Work request:
Go through the records and copy each line where the word "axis" occurs.

Dataset extract:
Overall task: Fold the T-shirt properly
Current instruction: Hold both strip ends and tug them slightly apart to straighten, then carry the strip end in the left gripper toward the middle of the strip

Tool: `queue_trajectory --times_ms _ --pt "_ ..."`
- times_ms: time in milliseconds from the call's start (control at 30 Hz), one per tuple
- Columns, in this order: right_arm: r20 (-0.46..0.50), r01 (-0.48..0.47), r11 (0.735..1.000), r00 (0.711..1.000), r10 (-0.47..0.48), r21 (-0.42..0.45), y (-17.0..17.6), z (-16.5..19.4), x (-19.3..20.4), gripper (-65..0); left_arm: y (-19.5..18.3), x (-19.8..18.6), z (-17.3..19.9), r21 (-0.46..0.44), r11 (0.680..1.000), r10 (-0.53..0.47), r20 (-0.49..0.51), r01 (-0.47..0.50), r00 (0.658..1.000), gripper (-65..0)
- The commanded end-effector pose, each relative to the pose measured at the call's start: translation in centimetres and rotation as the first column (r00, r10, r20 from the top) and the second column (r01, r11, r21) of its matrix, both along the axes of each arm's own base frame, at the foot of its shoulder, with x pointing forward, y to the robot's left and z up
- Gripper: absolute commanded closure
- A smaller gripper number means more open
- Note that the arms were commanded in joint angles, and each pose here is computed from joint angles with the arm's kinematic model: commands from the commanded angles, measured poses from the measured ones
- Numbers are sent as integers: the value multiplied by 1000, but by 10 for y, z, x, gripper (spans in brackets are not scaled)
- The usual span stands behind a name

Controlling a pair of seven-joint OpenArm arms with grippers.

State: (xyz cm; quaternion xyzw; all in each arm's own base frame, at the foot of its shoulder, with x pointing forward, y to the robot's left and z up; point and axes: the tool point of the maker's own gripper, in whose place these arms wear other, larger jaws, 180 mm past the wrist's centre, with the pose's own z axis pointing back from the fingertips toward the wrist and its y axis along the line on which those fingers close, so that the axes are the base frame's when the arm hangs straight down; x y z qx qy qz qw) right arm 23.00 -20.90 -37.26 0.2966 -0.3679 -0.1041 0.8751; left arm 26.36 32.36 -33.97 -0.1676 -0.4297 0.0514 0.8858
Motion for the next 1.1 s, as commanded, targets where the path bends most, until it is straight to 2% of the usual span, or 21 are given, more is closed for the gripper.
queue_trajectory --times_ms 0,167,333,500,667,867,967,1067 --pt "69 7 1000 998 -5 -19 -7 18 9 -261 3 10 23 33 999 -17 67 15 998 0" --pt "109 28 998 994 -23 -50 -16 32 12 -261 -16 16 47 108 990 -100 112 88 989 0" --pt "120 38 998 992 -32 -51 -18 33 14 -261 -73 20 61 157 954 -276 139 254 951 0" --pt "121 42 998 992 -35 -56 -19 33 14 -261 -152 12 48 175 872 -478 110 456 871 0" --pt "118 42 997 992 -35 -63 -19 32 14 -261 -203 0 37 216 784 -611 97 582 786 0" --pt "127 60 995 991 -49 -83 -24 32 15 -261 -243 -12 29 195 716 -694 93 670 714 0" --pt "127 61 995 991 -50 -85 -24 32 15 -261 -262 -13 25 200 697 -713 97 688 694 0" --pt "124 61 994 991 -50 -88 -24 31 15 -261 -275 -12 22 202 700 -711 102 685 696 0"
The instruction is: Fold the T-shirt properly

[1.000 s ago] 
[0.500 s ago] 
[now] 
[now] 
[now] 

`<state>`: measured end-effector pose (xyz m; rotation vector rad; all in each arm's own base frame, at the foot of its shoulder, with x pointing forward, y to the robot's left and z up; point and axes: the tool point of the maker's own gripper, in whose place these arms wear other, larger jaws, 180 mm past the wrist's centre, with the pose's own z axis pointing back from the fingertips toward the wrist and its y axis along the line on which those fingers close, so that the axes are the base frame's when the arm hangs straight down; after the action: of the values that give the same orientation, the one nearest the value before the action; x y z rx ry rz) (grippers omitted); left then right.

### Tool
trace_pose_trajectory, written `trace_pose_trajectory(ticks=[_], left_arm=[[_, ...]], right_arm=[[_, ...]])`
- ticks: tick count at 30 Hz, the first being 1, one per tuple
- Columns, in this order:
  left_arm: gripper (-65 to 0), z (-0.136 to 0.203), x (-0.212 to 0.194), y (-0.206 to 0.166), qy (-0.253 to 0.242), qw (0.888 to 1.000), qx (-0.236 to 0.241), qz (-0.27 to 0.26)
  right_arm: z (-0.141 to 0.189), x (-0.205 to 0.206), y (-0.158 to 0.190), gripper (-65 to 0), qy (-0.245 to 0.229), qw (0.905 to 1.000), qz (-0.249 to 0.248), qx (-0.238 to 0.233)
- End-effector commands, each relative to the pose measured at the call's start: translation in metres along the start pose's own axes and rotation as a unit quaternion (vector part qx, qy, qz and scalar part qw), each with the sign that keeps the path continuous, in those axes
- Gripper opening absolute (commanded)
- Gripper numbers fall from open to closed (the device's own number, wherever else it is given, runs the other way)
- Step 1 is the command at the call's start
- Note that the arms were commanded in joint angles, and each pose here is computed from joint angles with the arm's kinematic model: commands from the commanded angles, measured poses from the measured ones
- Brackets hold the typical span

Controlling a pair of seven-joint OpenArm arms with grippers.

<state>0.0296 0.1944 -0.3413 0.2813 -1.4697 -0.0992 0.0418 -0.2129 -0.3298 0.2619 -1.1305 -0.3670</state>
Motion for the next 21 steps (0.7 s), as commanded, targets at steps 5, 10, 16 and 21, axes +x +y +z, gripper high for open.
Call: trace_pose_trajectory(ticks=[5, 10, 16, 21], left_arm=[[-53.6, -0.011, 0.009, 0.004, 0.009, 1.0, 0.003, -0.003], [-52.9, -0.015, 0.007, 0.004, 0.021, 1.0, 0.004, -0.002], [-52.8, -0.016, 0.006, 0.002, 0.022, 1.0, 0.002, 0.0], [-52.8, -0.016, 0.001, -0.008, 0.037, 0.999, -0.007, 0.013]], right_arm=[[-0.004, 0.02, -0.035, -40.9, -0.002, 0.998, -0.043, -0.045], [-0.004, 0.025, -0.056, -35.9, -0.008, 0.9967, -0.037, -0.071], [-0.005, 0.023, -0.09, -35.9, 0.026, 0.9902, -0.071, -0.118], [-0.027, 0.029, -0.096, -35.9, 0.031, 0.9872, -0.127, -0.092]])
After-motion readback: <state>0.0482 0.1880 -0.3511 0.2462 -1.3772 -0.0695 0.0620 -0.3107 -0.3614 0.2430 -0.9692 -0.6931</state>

Expected output:
State: (xyz cm; quaternion xyzw; all in each arm's own base frame, at the foot of its shoulder, with x pointing forward, y to the robot's left and z up; point and axes: the tool point of the maker's own gripper, in whose place these arms wear other, larger jaws, 180 mm past the wrist's centre, with the pose's own z axis pointing back from the fingertips toward the wrist and its y axis along the line on which those fingers close, so that the axes are the base frame's when the arm hangs straight down; x y z qx qy qz qw) right arm 23.00 -20.90 -37.26 0.2966 -0.3679 -0.1041 0.8751; left arm 26.36 32.36 -33.97 -0.1676 -0.4297 0.0514 0.8858
`<state>`: measured end-effector pose (xyz m; rotation vector rad; all in each arm's own base frame, at the foot of its shoulder, with x pointing forward, y to the robot's left and z up; point and axes: the tool point of the maker's own gripper, in whose place these arms wear other, larger jaws, 180 mm past the wrist's centre, with the pose's own z axis pointing back from the fingertips toward the wrist and its y axis along the line on which those fingers close, so that the axes are the base frame's when the arm hangs straight down; after the action: of the values that give the same orientation, the one nearest the value before the action; x y z rx ry rz) (grippers omitted); left then right.

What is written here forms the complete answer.